ABOUT THIS TASK —
Each line in the records below that has the word "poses" should be copied.

EXTRACTED RECORDS —

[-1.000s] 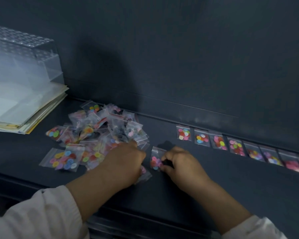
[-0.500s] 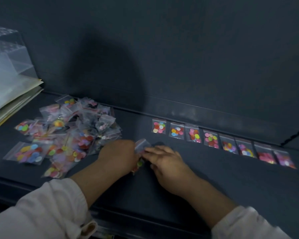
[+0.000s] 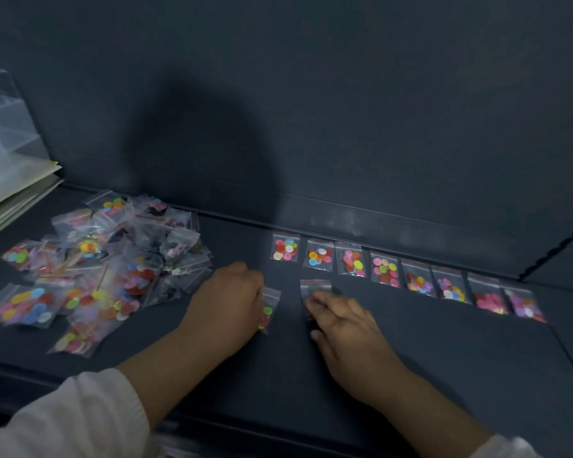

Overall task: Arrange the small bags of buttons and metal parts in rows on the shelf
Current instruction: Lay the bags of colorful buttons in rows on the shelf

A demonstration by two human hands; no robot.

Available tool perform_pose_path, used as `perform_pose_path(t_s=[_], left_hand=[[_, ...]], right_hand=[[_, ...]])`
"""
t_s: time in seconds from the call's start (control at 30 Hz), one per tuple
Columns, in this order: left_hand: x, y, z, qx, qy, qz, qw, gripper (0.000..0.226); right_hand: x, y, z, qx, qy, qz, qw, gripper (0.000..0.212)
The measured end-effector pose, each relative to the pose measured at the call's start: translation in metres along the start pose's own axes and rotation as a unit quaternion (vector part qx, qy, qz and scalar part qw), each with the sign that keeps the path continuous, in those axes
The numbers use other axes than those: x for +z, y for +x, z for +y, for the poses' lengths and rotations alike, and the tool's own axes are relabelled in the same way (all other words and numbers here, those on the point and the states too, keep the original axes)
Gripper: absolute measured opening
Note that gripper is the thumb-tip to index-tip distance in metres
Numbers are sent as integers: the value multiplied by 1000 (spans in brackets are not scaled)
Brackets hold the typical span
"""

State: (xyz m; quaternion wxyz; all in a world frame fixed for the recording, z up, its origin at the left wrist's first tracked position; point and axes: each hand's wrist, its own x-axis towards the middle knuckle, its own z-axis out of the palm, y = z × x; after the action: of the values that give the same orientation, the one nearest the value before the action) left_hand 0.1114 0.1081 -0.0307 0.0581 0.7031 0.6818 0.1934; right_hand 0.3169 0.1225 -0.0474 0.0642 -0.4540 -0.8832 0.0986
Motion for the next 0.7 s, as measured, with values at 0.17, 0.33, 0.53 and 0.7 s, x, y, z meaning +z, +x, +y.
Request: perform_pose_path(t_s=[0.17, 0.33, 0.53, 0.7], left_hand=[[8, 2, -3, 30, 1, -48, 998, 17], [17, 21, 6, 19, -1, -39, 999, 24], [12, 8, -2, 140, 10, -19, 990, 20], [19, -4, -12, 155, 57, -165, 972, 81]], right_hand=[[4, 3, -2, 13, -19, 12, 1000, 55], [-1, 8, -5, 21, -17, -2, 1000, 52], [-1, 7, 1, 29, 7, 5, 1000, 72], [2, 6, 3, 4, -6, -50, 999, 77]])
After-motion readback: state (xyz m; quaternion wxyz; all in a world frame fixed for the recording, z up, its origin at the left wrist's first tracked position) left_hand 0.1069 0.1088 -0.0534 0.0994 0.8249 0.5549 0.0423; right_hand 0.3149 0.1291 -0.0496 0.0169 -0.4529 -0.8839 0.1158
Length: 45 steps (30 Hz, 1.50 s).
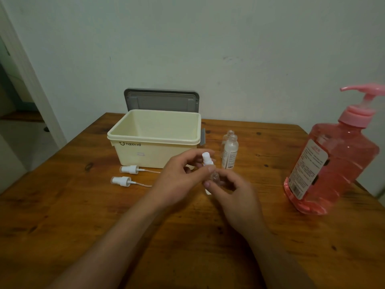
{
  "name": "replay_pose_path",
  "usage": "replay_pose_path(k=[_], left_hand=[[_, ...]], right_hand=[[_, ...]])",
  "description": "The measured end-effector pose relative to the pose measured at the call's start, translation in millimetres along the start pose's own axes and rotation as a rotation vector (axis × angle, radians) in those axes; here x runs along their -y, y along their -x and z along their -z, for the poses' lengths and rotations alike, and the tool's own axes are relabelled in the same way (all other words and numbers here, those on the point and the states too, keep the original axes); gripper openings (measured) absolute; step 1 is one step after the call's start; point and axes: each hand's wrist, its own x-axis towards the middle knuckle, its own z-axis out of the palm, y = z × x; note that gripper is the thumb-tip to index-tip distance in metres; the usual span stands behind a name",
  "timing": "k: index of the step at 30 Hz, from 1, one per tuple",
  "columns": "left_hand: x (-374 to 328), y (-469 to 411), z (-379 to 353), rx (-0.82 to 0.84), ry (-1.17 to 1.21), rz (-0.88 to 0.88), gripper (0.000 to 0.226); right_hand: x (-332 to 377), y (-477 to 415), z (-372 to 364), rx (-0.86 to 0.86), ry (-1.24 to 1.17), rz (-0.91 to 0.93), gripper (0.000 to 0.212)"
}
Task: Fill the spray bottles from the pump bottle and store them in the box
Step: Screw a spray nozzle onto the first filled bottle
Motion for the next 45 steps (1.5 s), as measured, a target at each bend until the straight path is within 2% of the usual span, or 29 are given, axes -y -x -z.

ANSWER FOR THE TASK —
The numbers use other axes than those: x for +z, y for +x, z for +y, for the poses' lengths and rotations alike, and the tool's own axes are relabelled in the same way (all other words and numbers here, those on the point and the states too, keep the original axes)
  "description": "The measured end-effector pose relative to the pose measured at the call's start, translation in millimetres along the start pose's own axes and rotation as a rotation vector (axis × angle, radians) in those axes; here x runs along their -y, y along their -x and z along their -z, for the poses' lengths and rotations alike, and the tool's own axes are relabelled in the same way (all other words and numbers here, those on the point and the states too, keep the original axes); gripper openings (measured) absolute; step 1 is one step after the call's start; point and axes: each hand's wrist, its own x-axis towards the middle knuckle, its own z-axis out of the palm, y = z × x; note that gripper is the thumb-tip to index-tip distance in metres; the usual span stands behind a name",

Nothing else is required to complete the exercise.